Ритуал танца смерти был непостижим для понимания. Заканчивалось это священное действо жертвоприношением – танцорам отрубали ноги. Это был их последний танец, последний вдох – самый глубокий, последний крик – самый пронзительный, последняя улыбка – самая ослепительная. Глаза танцующих сияли диким счастьем.
Рукба[1] долго ждал этого священного момента. Слезы застилали глаза. Он с восхищением смотрел на каменную статую богини танцев шестиногую Вильбади. Отдавая ей свою жизнь, посвященную познанию магической силы танца, он верил, что после смерти сольется душой и телом с божественной сутью прекрасной и великой Вильбади.
Бой барабанов завораживал ритмом и вводил в транс. Казалось, вибрирует в танце воздух. Метался в дикой пляске огонь в медных жаровнях. Танцующие языки пламени отбрасывали на древние стены храма танцующие тени, оживляя изображения богов на старинных фресках.
У священных ног богини стояла каменная чаша, наполненная букетом из отрубленных ног. По резному камню алтаря к ногам богини стекали струйки дымящейся крови.
Над храмом танцующего божества рисовала круги воронья стая. Вильбади улыбалась. В сиянии её обсидиановых глаз отражалось великолепие падающих звезд. Бездонный космический колодец распахнул объятия. Вслед за своими собратьями уносилась стрелой в непознанное душа Рукбы.
Забери меня с собой
– Бабушка, проснись! Бабушка! – шестилетняя девочка каждые полчаса подходила к кровати Прасковьи, но старушка не просыпалась.
Она лежала неподвижно, и лишь пульсирующая голубая жилка на мраморной коже виска говорила о том, что Прасковья жива. Она спала уже более суток. Её невозможно было разбудить.
Танюшка погладила бабушку по голове и стала заплетать в косу её непослушные волосы цвета воронова крыла, в которых не было ни одного седого волоса, хотя Прасковье исполнилось уже семьдесят два года.
Последние месяцы боли в теле усилились, и душа Прасковьи проводила большую часть времени в мире снов. Она с неохотой возвращалась в больное, в пролежнях, тело.

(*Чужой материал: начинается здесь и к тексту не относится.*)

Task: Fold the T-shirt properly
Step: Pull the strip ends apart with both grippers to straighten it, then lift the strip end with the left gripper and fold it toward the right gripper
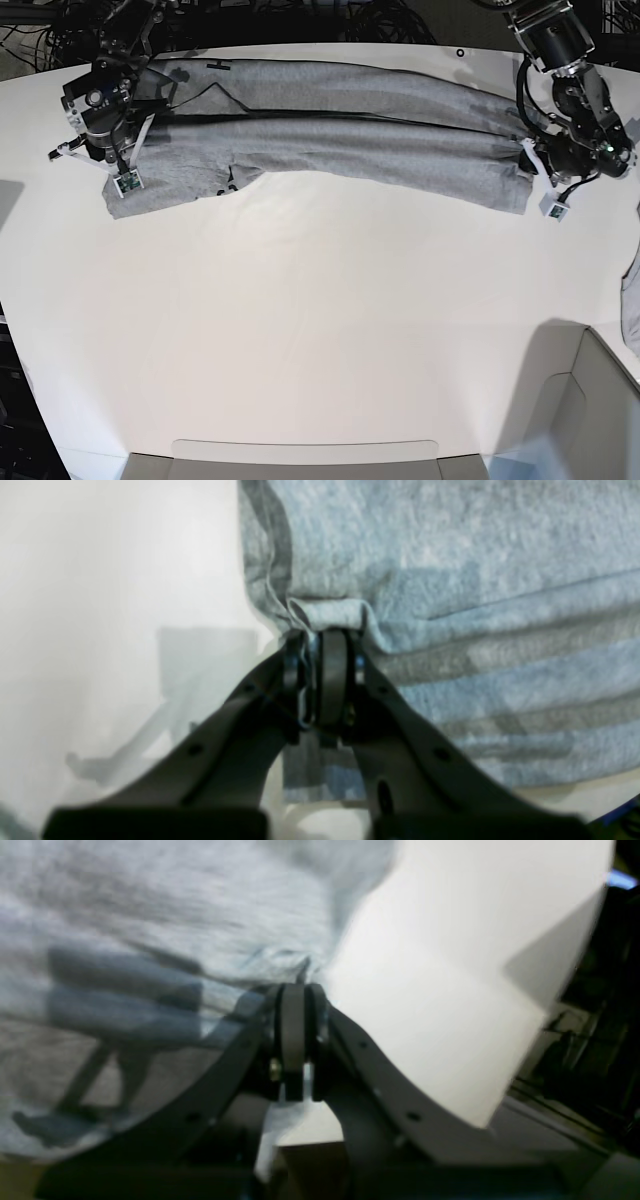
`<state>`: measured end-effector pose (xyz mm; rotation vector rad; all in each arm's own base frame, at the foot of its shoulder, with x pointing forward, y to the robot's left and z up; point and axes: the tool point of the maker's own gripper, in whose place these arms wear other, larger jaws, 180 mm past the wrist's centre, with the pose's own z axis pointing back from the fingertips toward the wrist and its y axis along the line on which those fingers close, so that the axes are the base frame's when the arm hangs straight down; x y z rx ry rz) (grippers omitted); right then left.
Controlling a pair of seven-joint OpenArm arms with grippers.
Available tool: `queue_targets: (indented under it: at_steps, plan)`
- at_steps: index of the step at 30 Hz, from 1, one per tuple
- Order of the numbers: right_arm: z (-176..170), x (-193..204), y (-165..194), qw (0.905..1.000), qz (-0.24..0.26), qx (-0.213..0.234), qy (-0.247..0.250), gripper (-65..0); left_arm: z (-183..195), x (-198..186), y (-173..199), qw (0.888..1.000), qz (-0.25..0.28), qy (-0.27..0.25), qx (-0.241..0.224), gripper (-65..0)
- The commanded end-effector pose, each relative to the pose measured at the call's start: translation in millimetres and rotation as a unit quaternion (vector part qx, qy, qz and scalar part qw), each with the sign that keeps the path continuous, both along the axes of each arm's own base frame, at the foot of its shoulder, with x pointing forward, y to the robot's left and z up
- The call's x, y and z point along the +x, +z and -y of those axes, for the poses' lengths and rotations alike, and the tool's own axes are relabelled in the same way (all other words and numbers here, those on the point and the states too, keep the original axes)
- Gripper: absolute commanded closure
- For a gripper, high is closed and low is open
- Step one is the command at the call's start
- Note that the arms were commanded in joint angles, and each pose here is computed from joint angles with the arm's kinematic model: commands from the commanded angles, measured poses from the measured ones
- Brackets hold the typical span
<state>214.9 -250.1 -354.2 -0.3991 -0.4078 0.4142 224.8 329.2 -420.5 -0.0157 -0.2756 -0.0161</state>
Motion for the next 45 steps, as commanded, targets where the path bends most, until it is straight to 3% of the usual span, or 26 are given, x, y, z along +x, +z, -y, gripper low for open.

Вот и сейчас унеслась в далекую, беззаботную юность Прасковьи.
– Не бойся его, Панюшка, он смирный, – дед ласково трепал по загривку огромного медведя, который выглядел вполне миролюбиво.
Паня во все глаза смотрела на дикого зверя, который пришел с дедом из леса и ходил за ним повсюду как ручной.
– Ну-кась, давай, дивчина, почеши косолапому спинку! – дед бороздил пятерней по спине довольного медведя. Хозяин тайги от удовольствия задрал голову к небу и смешно ею покачивал.
Дед был деревенским знахарем. Прасковья навсегда запомнила его слова, когда он подошел к ней перед своей смертью и сказал:
– Внуча, Панюшка моя родная, я ухожу, не ищите меня.
И он ушел в тайгу, и больше никто его не видел…
– Дедушка, ты заберешь меня с собой в свой волшебный лес? – глаза Панюшки наполнились слезами.
– А ну куда ж ты собралась, моя милая, в таких лохмотьях? Пообносилась ты вся… А ну закрой глаза и не подглядывай, а мы с мишкой покумекаем, в какой наряд тебя одеть, – дед хитро улыбнулся, хлопнул лесного брата по мохнатому плечу, а затем хлопнул в ладоши.
Паня быстро зажмурила глаза, а сама задумалась, почему ж деда говорит, что платье на ней рваное? Через мгновение, она уже думать забыла, в чем одета, тело до краев наполнилось невыносимой болью. Прасковья застонала. Перед её взором пронеслись страшные годы революции, раскулачивания, ссылка семьи на Крайний Север, где жили в палатках по восемьдесят человек, и там в суровые морозы её двойняшки Мишенька и Людочка простудились и умерли. Годы войны и исхудавшее лицо мужа, вернувшегося из лагеря в Магадане.
Боль нарастала. Стон Прасковьи перешел в крик, и вместе с криком из тела вырвалась боль, унося за собой страшные воспоминания.